Trust the development experts – all 7bn of them

By William Easterly

The report of the World Bank Growth Commission, led by Nobel laureate Michael Spence, was published last week. After two years of work by the commission of 21 world leaders and experts, an 11- member working group, 300 academic experts, 12 workshops, 13 consultations, and a budget of $4m, the experts’ answer to the question of how to attain high growth was roughly: we do not know, but trust experts to figure it out.

This conclusion is fleshed out with statements such as: “It is hard to know how the economy will respond to a policy, and the right answer in the present moment may not apply in the future.” Growth should be directed by markets, except when it should be directed by governments.

My students at New York University would have been happy to supply statements like these to the World Bank for a lot less than $4m.

Why should we care about the debacle of a World Bank report? Because this report represents the final collapse of the “development expert” paradigm that has governed the west’s approach to poor countries since the second world war. All this time, we have hoped a small group of elite thinkers can figure out how to raise the growth rate of a whole economy. If there was something for “development experts” to say about attaining high growth, this talented group would have said it.

What went wrong? Experts help as long as there are useful general principles, such as could be established by comparing low-growth and high-growth countries. The Growth Commission correctly pointed out that such an attempt to find secrets to growth has failed. The Growth Commission concluded that “answers” had to be country specific and even period specific.
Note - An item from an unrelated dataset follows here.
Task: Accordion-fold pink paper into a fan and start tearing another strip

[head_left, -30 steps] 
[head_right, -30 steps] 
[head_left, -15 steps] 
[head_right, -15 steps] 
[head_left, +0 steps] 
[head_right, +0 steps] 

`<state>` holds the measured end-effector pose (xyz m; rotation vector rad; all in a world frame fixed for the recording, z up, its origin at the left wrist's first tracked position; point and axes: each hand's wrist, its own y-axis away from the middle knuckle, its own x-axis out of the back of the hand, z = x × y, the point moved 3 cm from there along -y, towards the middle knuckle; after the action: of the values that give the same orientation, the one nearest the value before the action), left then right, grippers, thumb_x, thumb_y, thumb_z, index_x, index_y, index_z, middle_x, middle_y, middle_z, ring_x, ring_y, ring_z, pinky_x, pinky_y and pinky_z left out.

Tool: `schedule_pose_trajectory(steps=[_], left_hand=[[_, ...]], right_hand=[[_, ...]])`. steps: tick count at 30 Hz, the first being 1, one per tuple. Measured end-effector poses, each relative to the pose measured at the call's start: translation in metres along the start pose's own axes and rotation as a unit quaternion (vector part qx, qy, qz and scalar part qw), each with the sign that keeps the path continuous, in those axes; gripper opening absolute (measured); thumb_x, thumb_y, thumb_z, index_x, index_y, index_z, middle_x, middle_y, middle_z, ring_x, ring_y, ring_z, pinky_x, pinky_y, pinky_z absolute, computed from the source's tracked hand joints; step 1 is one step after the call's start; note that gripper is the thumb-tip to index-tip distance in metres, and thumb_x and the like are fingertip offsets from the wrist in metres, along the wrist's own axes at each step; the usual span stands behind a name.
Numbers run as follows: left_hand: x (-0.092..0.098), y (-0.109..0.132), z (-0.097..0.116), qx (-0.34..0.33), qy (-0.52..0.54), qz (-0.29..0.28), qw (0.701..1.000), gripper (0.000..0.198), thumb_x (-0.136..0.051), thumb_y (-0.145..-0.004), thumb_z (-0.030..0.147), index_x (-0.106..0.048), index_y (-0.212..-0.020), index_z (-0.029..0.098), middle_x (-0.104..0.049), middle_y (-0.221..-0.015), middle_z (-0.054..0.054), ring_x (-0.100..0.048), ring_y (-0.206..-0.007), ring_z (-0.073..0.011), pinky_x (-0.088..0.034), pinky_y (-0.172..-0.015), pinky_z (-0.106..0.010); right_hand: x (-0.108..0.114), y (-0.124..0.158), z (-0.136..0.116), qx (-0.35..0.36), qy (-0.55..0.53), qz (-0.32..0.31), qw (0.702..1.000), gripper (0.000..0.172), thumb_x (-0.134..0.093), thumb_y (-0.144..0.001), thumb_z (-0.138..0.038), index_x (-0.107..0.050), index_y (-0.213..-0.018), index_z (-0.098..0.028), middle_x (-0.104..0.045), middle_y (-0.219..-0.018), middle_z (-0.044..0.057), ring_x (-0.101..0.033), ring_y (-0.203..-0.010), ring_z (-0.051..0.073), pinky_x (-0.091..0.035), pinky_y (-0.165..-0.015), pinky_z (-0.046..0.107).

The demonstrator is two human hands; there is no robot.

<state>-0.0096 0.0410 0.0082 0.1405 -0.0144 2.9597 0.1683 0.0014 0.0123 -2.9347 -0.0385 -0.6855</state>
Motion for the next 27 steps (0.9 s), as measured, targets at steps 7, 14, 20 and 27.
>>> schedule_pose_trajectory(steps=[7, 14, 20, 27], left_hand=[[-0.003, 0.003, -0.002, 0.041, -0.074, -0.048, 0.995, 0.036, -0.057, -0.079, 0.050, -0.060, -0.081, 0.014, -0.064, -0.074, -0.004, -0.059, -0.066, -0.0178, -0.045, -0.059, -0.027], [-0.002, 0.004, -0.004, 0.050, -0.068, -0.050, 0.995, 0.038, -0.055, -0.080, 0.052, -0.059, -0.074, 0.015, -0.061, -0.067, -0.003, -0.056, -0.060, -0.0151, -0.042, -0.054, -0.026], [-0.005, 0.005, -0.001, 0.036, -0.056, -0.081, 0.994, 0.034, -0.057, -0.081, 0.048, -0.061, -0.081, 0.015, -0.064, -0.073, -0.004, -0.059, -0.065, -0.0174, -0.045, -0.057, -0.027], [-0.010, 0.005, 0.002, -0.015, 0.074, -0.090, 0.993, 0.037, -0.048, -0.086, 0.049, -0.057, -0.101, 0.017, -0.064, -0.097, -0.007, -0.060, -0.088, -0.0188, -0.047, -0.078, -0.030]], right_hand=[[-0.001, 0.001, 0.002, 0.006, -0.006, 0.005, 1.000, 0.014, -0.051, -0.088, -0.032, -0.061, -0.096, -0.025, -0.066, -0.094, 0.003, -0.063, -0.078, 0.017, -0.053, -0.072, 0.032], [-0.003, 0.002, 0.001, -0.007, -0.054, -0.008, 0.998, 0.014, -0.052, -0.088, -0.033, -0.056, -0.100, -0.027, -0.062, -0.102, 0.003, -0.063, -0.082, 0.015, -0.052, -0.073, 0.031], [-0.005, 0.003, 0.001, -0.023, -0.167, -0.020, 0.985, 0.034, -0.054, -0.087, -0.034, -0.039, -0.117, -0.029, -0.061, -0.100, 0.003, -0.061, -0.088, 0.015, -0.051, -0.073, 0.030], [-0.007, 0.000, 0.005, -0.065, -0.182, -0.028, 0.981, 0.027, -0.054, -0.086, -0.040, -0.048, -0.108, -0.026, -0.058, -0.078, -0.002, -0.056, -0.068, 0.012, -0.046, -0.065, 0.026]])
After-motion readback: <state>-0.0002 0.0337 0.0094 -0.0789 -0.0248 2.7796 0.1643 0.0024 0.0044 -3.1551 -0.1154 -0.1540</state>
But if each moment in each country is unique, then experts cannot learn from any other experience – so on what basis do they become an “expert”?

The remainder of this column can be read here. Debate from our panel of economists appears below

Read the debate - contributors so far include Paul Seabright, Roberto Zagha and William Easterly.

4 Responses to “Trust the development experts – all 7bn of them”

Comments

  1. Paul Seabright: What Bill Easterly writes is never less than entertaining and this column is even sharper than most. But he sounds like a crusader against modern medicine arguing that we should never listen to doctors because they have little idea why an illness strikes one person and not another, because much of what they tell us about diet and exercise and so forth is just common sense, and because we all fall sick and die in the end in spite of their efforts. All of these points are true, yet most of us would be loath to give up all recourse to medicine, for reasons that go beyond mere superstition. Modern development economics has an even less secure scientific grounding than medicine, but it has nevertheless taught us some valuable lessons that go beyond common sense. Common sense tells us that

    • the world is flat;
    • governments can improve the competitiveness of an economy by subsidizing the prices of its inputs (or offering gas tax holidays like those currently touted by Hillary Clinton and Nicolas Sarkozy);
    • there will be less unemployment if we make it more difficult for firms to fire workers, or go bankrupt;
    • control of the major resources in an economy should not be entrusted to speculators whose only interest lies in making a fast buck;
    • foreigners will steal our jobs;
    • foreign companies are only interested in ripping us off;
    • profit is immoral since it means making more money from something than it is really worth.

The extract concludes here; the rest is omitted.